I placed my palm on her head and gently stroked her head.

"That's good I guess."

"Hachiman."

"Yeah?"

"I want to help her."

* * *

 **You people need to know that this isnt a book. How about judging after all the chapters are out. Its like reading one chapter changes your views entirely before knowing what is going to happen next.**


	6. Chapter 55

**Warning. LEMON. Just for fun. Not really essential for the plot. hence it being a .5 chapter**

* * *

As the day was still young, Yukino and I decided to spend the rest of the day together to get our minds off Horikita for the time being. We slowly walked toward the station with our hands held tight. She turned to me and smiled.

"Despite what happened early today. We haven't had a normal date like this for a few weeks haven't we."

"Yeah. Let's just enjoy the rest of our weekend. I am sure Horikita would be okay by Monday." Although I am rather worried about her. She's Probably enduring the full force of the side effects right now. I'll probably call in and check up on her later tonight.

"Hmm. I am concerned about her too. Since she is in my class, I could check up on her."
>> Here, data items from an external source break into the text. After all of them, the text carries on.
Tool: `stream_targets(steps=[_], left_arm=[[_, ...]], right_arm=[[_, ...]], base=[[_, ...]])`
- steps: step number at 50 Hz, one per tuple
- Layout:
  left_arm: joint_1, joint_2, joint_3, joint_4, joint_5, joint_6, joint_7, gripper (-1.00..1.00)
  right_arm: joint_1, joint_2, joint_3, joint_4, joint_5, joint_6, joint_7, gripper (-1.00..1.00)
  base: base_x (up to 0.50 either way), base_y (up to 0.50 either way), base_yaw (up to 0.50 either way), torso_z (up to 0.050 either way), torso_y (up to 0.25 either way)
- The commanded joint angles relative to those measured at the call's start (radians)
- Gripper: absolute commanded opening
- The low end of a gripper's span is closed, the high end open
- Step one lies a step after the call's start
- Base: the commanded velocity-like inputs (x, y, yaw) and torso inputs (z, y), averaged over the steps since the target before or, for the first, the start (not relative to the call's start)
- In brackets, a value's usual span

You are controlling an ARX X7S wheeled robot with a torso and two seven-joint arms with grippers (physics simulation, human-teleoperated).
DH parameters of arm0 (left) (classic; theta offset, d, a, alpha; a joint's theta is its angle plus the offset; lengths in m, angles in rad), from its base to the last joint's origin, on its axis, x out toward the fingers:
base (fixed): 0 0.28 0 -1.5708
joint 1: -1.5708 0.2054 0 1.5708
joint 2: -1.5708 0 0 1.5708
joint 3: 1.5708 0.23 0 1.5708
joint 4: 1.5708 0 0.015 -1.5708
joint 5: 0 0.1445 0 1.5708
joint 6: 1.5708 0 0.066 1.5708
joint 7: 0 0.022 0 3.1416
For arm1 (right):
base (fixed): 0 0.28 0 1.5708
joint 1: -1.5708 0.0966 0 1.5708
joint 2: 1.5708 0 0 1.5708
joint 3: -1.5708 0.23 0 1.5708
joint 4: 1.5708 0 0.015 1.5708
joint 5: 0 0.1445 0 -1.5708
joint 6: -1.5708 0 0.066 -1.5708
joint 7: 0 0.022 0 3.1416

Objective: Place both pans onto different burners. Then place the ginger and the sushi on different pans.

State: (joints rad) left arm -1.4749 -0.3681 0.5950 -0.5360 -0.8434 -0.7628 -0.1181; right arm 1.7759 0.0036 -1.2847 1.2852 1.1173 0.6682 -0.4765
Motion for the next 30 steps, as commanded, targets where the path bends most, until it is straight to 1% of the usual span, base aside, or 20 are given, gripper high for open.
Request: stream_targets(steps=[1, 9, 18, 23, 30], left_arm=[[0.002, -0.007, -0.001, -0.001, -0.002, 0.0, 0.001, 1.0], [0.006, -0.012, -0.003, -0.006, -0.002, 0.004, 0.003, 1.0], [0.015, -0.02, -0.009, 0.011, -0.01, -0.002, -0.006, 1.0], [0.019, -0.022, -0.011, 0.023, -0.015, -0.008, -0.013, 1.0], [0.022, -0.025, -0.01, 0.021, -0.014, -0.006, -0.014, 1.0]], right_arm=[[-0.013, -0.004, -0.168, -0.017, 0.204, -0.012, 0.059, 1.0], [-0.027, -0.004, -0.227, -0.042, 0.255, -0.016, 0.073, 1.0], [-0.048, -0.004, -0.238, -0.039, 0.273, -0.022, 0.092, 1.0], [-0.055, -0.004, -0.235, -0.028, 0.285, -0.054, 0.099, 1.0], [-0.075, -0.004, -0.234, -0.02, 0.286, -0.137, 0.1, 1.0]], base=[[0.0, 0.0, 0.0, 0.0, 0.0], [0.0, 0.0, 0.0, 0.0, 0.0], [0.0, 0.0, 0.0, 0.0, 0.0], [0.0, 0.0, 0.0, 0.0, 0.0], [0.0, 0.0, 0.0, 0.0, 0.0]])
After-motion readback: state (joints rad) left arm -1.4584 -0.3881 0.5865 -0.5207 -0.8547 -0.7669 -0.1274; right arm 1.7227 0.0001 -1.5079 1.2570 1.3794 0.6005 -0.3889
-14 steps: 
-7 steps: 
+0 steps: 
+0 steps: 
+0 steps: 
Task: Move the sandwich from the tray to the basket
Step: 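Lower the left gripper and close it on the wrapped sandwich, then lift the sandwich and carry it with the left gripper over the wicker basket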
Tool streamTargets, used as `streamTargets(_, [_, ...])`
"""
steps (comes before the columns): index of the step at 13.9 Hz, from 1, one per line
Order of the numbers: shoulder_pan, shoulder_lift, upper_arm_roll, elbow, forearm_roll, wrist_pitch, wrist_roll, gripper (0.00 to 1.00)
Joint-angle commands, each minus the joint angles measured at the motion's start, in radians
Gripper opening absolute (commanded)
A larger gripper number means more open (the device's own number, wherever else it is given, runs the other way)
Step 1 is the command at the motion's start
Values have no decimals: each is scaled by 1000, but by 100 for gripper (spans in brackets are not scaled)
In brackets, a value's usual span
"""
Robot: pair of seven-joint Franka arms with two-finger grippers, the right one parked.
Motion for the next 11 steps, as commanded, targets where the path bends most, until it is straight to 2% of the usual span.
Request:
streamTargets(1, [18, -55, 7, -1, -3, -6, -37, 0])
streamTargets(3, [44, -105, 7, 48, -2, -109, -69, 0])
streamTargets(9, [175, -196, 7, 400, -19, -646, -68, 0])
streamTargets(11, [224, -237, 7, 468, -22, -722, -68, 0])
"Good. So where to?" I say as I stretched my arms. Yukino blushed heavily and moved in closer only centimeters away from our nose touching.

"Let's go to a hotel." She spoke weakly. I immediately feel my face heat up understanding the implications of what she wanted and so all I did was a nod. We silently got to on train toward the city center. Yukinoshita Yukino was a lady. A wealthy one at that. A love hotel isn't a place to take her. Thankfully it is not a holiday season and spending a night in a five-star hotel is affordable even for a commoner like me. Given that we don't order room service or pay per view. Asking for the room is obviously embarrassing given that it is clear as day what we are doing here to the eyes of the front desk lady. I paid and got the keys and Yukino, and I quickly got into the lift and pressed the floor toward our room. It seemed like Yukino could not wait as she closed in and began pecking on my neck.

"Hey, people might come in."

"I'll stop if that happens." She moans. She slips her hand under my shirt, and I can no longer help myself but to put my hands around her waist and slide them lower until I could touch her perfect bottom.

"We have not been together for weeks. This is all your fault. You made me a lewd woman."

"My bad." Our lips crashed, and our kiss began to get messier and messier. Our tongues clashed in a battle for dominance and even though I lost I was completely fine with it. As the lift stopped we let go of each other and hurried toward our room. Hormones raging inside our bodies. I quickly slid in the card and opened the door. Yukino quickly closes it as we get in and we began to pull at each other's clothes before toppling onto the bed.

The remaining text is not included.